## Exercise
Determine how many lines of the material below contain "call". Report only that figure.
** Opening Source data block **
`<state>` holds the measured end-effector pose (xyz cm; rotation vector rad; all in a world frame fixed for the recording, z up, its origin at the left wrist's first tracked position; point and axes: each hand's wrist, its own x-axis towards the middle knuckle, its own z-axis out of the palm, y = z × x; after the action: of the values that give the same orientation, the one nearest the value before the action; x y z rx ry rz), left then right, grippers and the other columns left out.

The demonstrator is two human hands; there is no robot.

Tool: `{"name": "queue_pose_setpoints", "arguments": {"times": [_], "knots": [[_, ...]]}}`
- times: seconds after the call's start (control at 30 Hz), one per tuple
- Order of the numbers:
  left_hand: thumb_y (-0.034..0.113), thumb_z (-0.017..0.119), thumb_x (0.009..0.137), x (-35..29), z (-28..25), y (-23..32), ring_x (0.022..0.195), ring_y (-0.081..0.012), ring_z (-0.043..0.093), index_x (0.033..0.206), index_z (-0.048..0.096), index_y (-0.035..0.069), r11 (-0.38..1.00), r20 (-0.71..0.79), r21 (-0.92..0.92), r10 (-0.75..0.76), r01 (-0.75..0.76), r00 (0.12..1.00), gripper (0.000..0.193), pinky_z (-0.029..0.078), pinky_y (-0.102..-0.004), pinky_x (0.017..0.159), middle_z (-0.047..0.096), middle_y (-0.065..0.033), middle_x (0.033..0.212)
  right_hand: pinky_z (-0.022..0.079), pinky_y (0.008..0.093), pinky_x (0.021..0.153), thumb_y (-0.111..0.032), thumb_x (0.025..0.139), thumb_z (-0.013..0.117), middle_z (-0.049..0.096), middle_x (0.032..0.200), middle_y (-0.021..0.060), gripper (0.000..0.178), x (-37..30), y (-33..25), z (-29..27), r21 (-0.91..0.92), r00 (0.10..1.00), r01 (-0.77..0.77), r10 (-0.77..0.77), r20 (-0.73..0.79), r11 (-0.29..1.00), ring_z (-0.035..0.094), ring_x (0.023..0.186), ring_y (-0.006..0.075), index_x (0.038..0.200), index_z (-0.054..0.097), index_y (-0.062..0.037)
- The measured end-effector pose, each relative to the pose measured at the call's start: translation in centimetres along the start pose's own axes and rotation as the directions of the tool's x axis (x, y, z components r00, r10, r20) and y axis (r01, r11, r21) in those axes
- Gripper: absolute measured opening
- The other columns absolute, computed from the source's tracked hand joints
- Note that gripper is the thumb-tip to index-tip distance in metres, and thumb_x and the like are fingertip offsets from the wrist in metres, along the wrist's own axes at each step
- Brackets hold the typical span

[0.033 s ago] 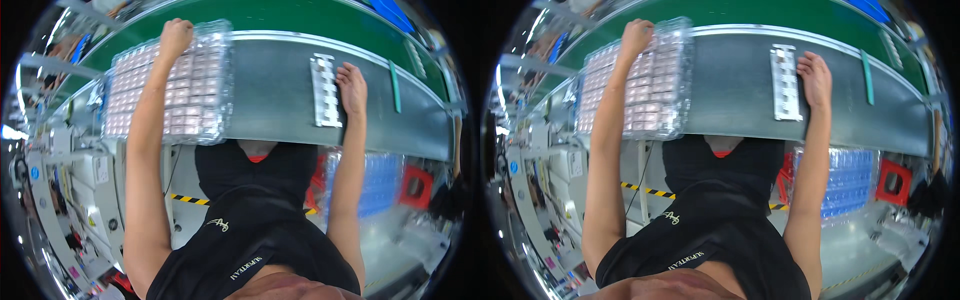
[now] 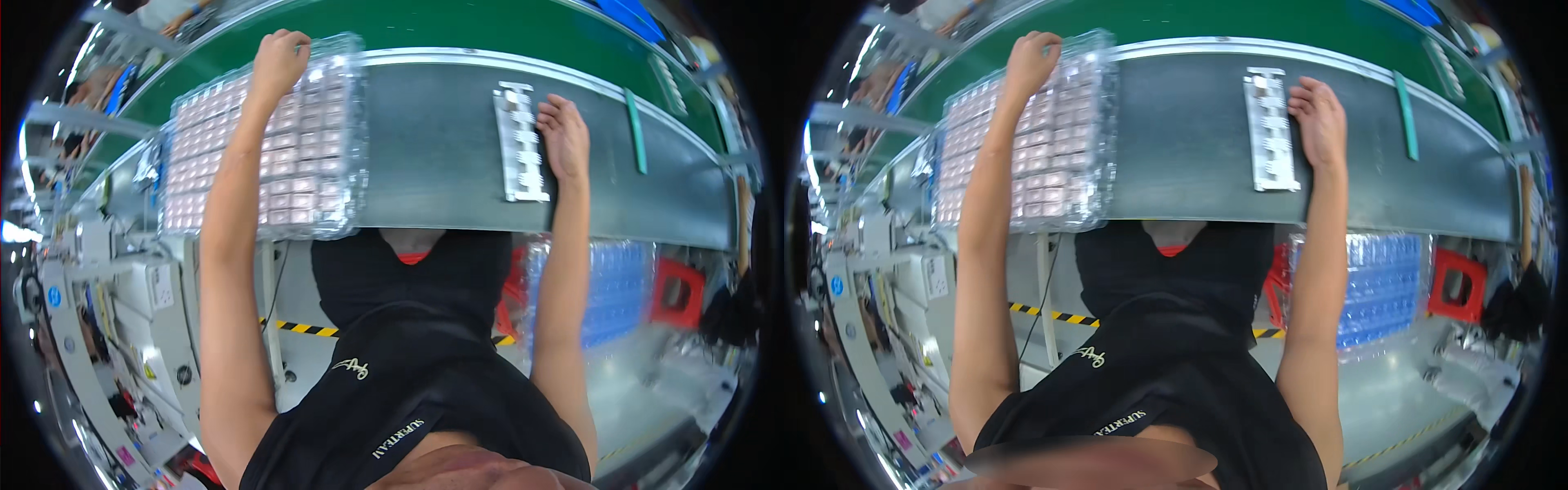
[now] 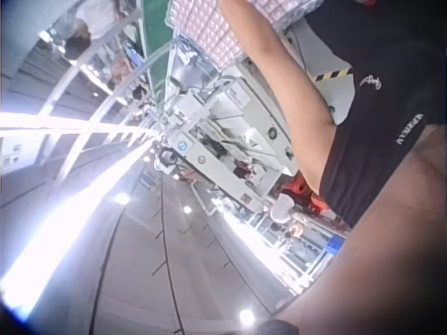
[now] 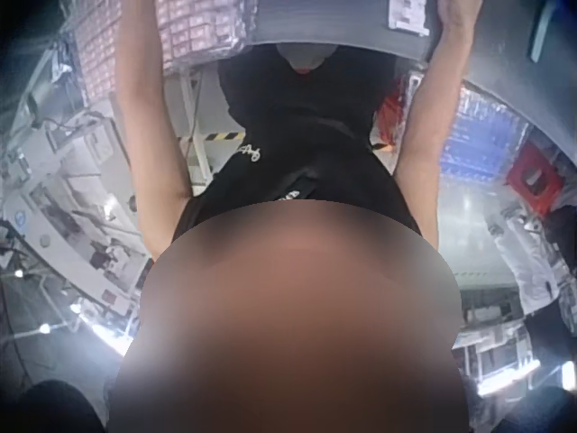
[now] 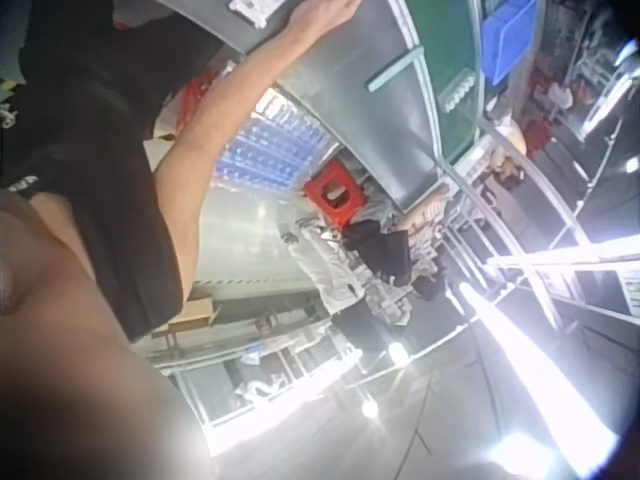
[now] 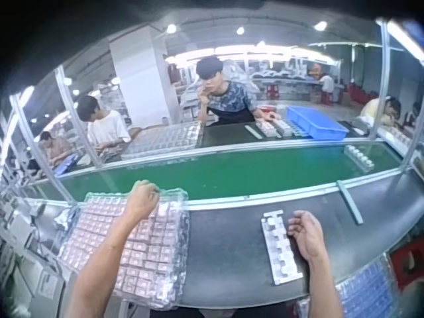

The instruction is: Assembling small electronic components into plastic trays on an assembly line.

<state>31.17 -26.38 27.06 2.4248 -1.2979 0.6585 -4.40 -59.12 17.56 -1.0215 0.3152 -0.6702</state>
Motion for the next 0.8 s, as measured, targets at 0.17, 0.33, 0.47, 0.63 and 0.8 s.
{"name": "queue_pose_setpoints", "arguments": {"times": [0.17,0.33,0.47,0.63,0.8], "knots": [[0.014,0.064,0.085,1.4,0.4,14.3,0.095,-0.029,0.064,0.103,0.071,0.006,0.831,0.051,-0.501,0.308,-0.243,0.95,0.02,0.051,-0.0384,0.084,0.069,-0.0114,0.102,0.052,0.0295,0.077,-0.029,0.104,0.049,0.064,0.098,0.0115,0.037,-0.5,-0.2,0.5,-0.033,1.0,0.003,-0.003,-0.023,0.999,0.06,0.083,0.0149,0.119,0.055,0.0042],[0.016,0.066,0.085,1.7,4.1,24.0,0.092,-0.0333,0.064,0.102,0.069,0.009,0.762,0.095,-0.56,0.448,-0.325,0.889,0.019,0.051,-0.0419,0.081,0.066,-0.0124,0.098,0.052,0.0302,0.076,-0.028,0.104,0.049,0.065,0.097,0.0117,0.034,-0.8,-0.4,0.5,-0.006,1.0,0.017,-0.017,-0.021,1.0,0.06,0.083,0.0153,0.117,0.056,0.0025],[0.019,0.068,0.084,1.5,6.0,26.1,0.088,-0.0327,0.064,0.095,0.069,0.008,0.852,0.205,-0.484,0.335,-0.202,0.92,0.015,0.052,-0.0418,0.079,0.065,-0.0128,0.094,0.051,0.0304,0.079,-0.033,0.101,0.053,0.063,0.099,0.0121,0.039,-0.6,-0.1,0.7,0.003,1.0,0.022,-0.022,-0.01,1.0,0.06,0.087,0.0165,0.117,0.056,0.0024],[0.016,0.064,0.084,1.3,6.8,26.3,0.086,-0.0355,0.064,0.092,0.067,0.006,0.855,0.151,-0.463,0.336,-0.234,0.93,0.013,0.052,-0.0443,0.076,0.065,-0.015,0.091,0.051,0.03,0.079,-0.033,0.1,0.055,0.063,0.1,0.012,0.039,-0.3,0.0,0.8,0.007,1.0,0.016,-0.016,0.001,1.0,0.059,0.087,0.0162,0.118,0.057,0.0022],[0.009,0.057,0.083,0.4,7.7,27.0,0.087,-0.0386,0.065,0.092,0.067,0.005,0.819,0.067,-0.534,0.29,-0.211,0.955,0.013,0.053,-0.0472,0.076,0.065,-0.0183,0.092,0.053,0.0302,0.076,-0.027,0.1,0.057,0.065,0.098,0.0122,0.033,-0.1,0.2,-0.1,-0.004,0.999,0.034,-0.034,-0.025,0.999,0.061,0.084,0.0171,0.117,0.058,0.0019]]}}
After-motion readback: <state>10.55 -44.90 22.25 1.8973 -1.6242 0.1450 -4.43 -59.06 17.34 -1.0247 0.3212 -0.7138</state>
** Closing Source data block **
## Expected answer
2